Conspiracy requires active participation in an act (and multiple people). .Conspiracy to riot involves planning acts that, if undertaken, would result in a breach of the peace. Conspiracy convictions usually require the defendant to have undertaken an overt act in furtherance of their plan. In other words, the words itself are not enough. Driving someone to the riot, buying the gun, etc. could be the act that must be combined with the words.

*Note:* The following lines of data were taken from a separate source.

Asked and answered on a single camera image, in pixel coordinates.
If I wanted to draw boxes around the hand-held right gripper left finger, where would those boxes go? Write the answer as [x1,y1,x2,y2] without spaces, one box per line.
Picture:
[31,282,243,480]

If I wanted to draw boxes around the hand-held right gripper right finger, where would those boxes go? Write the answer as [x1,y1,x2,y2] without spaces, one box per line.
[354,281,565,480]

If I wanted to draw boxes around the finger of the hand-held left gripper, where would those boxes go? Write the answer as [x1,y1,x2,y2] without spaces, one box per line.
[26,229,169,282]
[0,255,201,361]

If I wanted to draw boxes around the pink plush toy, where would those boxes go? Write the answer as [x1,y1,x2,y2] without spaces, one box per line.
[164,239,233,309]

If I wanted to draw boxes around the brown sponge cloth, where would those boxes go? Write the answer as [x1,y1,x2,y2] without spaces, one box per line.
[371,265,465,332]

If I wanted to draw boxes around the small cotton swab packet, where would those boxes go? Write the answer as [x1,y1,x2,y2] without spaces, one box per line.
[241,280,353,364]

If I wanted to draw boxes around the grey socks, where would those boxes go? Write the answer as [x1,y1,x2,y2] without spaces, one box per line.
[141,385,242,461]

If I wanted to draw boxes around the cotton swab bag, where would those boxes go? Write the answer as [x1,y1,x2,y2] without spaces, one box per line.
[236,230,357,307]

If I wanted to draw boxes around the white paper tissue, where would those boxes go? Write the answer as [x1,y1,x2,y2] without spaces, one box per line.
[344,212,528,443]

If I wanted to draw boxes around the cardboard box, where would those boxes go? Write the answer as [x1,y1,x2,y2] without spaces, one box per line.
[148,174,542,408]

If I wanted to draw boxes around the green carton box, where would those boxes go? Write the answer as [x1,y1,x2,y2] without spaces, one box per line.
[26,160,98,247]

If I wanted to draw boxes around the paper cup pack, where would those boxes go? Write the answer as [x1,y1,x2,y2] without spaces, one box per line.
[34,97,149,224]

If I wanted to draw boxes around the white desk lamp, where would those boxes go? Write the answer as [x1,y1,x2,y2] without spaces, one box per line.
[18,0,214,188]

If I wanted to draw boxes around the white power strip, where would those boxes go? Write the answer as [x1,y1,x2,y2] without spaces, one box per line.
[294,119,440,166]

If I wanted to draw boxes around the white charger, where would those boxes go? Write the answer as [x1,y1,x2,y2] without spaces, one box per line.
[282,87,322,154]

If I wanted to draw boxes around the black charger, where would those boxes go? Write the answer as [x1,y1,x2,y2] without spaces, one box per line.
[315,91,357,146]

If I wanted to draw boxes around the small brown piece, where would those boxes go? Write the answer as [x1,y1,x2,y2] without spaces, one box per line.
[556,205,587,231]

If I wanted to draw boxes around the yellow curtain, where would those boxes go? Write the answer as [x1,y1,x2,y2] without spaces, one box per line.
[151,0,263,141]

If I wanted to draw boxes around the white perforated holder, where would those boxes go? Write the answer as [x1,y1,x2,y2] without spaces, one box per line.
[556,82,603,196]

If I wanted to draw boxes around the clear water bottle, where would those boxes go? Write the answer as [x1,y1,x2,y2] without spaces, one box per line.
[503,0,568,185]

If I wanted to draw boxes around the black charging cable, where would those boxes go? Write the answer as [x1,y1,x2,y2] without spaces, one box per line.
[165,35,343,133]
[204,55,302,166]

And, inciting to riot is a crime that involves more than just words. Note the definition in the federal statute: "As used in this chapter, the term “to incite a riot”, or “to organize, promote, encourage, participate in, or carry on a riot”, includes, but is not limited to, urging or instigating other persons to riot, but shall not be deemed to mean the mere oral or written (1) advocacy of ideas or (2) expression of belief, not involving advocacy of any act or acts of violence or assertion of the rightness of, or the right to commit, any such act or acts." 18 U.S. Code § 2102
The current test for what speech can be called inciting a riot (and this is the case that I think will get the present suicide case overturned) comes out of a 1969 Supreme Court case... In 1964, an Ohio Klansman named Clarence Brandenburg held a “rally” on a private farm—attended by 12 KKK members —and invited a TV news crew. They donned robes, burned a cross, sang a Klan song, and then heard a largely incoherent address by Brandenburg, who said, “We're not a revengent organization, but if our President, our Congress, our Supreme Court, continues to suppress the white, Caucasian race, it's possible that there might have to be some revengeance taken.” Brandenburg was convicted of violating an Ohio state law that banned “advocating ... the duty, necessity, or propriety of crime, sabotage, violence, or unlawful methods of terrorism as a means of accomplishing industrial or political reform...” In this case the Justices used Brandenburg to signal that they would not tolerate the use of “incitement” as an excuse to shut down speech, even if offensive or violent. The Court held that the First Amendment protected even speech that urged breaking the law—unless it was “directed to inciting or producing imminent lawless action and is likely to incite or produce such action.” What that means is most incitement cases never happen. “Directed to” means that the speaker must have intended to cause violence; “likely to” means that there must be a true danger of violence; and “imminent” means that the danger must exist at the moment of the speech—not days or even minutes later.